1305010
A bear made of ice, its eyes and mouth tipped with goldleaf. A kung fu child with the face of a Korean clown. He lives in a vertical slum, shimmying up plastic pipes and down concrete stairs when the mob or police come searching. For some reason, the mob leader is dressed for a Chinese opera. He calls to challenge the child. The child taunts him. The mob leader leaps and falls under canvas, where he is decapitated by his own men. The gangsters pursue him. He is always in the corner of the camera shot. Up three storeys at least. You’re there too. There is a ladder made of piping before you. Climb up. You can see the ice bear. The child was the first to furnish it with gold, and now everyone knows it is holy.

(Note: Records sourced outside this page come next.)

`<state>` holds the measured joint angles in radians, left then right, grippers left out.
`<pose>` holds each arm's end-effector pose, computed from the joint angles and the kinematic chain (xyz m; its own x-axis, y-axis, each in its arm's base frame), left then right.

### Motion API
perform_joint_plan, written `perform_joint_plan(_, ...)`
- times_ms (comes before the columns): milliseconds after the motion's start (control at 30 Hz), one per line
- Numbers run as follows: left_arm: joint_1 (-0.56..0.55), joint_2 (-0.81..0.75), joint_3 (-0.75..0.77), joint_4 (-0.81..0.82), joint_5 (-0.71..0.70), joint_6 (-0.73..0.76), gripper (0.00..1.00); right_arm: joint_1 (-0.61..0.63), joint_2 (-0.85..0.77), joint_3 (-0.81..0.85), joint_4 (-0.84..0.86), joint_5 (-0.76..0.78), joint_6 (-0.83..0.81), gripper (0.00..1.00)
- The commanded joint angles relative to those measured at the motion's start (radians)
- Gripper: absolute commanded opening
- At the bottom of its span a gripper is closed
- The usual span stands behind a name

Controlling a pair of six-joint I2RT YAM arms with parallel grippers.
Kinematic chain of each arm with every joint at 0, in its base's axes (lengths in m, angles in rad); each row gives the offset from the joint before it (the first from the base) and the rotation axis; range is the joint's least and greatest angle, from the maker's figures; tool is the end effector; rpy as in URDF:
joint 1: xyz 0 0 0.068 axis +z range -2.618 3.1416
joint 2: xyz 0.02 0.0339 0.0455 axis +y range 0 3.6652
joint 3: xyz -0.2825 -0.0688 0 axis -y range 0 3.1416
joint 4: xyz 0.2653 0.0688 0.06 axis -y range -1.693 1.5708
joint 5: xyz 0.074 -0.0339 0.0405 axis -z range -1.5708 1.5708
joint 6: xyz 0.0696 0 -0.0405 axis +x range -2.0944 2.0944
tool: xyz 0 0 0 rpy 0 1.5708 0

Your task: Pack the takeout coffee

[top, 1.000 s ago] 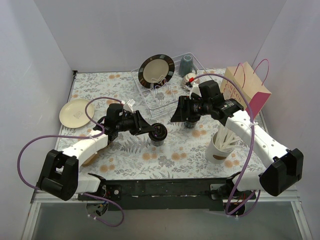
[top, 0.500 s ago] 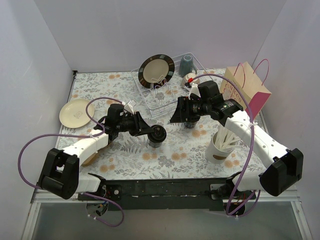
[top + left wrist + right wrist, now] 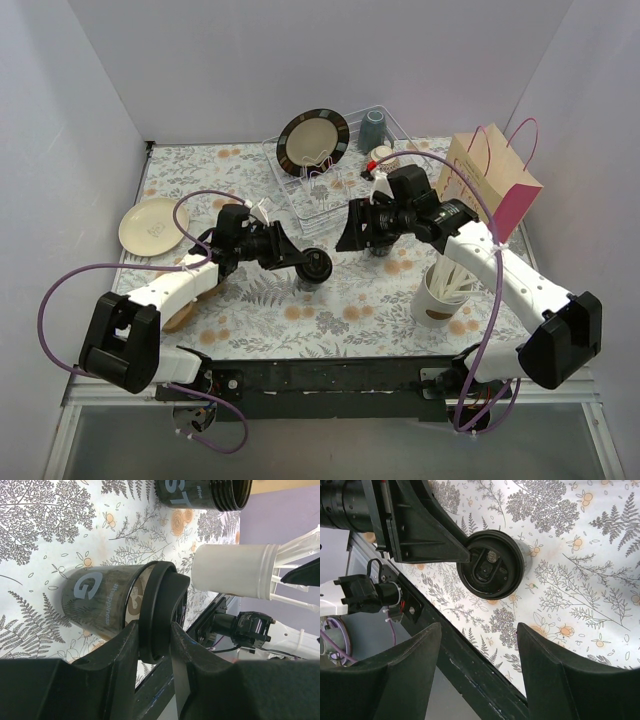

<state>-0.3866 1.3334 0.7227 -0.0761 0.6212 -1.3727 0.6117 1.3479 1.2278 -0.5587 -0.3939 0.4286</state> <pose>0.2684 -0.1530 0.2023 -0.8249 -0.5250 0.2096 -0.4334 0.3492 -0.8308 0.2595 0.2147 0.3300 -0.7895 -0.0851 -0.6078 -0.4911 0.6814 0.5426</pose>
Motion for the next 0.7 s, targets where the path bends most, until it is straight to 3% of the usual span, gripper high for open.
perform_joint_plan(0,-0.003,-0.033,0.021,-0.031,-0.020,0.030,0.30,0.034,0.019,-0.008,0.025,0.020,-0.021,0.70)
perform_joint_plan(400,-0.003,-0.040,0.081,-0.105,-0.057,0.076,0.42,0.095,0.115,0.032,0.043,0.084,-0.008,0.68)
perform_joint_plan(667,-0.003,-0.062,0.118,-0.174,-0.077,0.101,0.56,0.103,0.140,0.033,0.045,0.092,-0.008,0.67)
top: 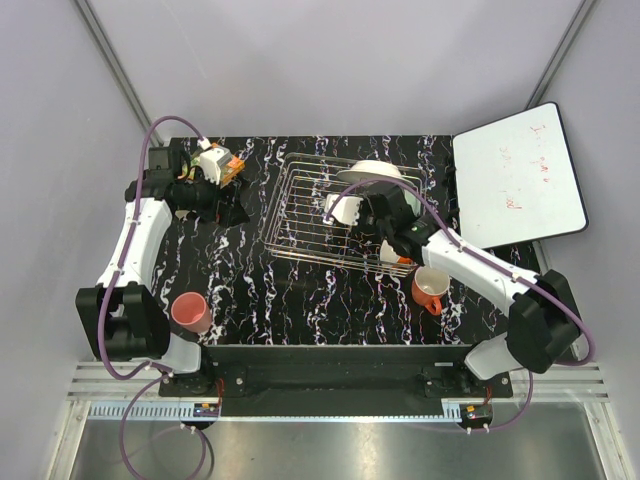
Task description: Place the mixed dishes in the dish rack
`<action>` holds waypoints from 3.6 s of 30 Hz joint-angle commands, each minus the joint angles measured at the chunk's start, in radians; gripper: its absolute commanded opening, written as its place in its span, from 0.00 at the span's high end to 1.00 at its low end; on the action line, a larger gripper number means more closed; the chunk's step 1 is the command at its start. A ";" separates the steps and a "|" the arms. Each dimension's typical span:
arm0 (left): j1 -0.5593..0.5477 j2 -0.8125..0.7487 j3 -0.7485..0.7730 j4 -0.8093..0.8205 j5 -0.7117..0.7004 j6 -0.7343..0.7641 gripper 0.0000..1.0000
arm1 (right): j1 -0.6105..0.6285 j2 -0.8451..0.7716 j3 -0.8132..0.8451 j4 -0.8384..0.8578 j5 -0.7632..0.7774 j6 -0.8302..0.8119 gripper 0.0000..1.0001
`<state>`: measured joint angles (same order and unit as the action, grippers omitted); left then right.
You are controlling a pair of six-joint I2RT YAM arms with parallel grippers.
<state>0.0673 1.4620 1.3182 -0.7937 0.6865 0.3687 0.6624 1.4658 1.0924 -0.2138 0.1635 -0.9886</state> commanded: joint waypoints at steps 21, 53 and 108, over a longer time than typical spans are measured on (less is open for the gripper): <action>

He touches the Plexiglas tank of water where it floats among a grid of cages. When you reach the top you understand he is the ice bear all along. In your pocket is a crumb of dry bread. You try to feed it to the child. He refuses. You push it into his carven mouth. His brain is crushed with headache, with memories of his mother.
170510
I was a young white woman, lying in bed with a young white man with a prominent nose and piercing eyes, tall and thin. Both of us were naked, and occasionally I would kiss him on the lips knowing it was time to leave. “We’re not fully sane,” I kept on saying, knowing we were characters in a book by someone named Stephanie Foley or something, a book in which we were venturing deeper and deeper into a concept of infinity through a series of descriptions of the intensity of work, of being able to focus on abstract physics rather than sports or everyday activity which plagued the other university students. We were Asperger’s-esque. There was a memory in my character’s mind where I had kissed a black man, after hearing a Manhattan mulatta girl talk about how her mother was really Polynesian and that someone famous in a music video lived at (certain number) 49th street with his mother, not 9 street as initially shown, let’s check it out she said to her friend, and we knew we were above such things, and the black man said something superficial yet profound about also not being complete, and I agreed, but I was still in bed with the white man, waiting for the moment in the darkness when I was ready to leave.
... I'm trying to transcribe my dreams as way of accessing my imagination better. Can't hurt.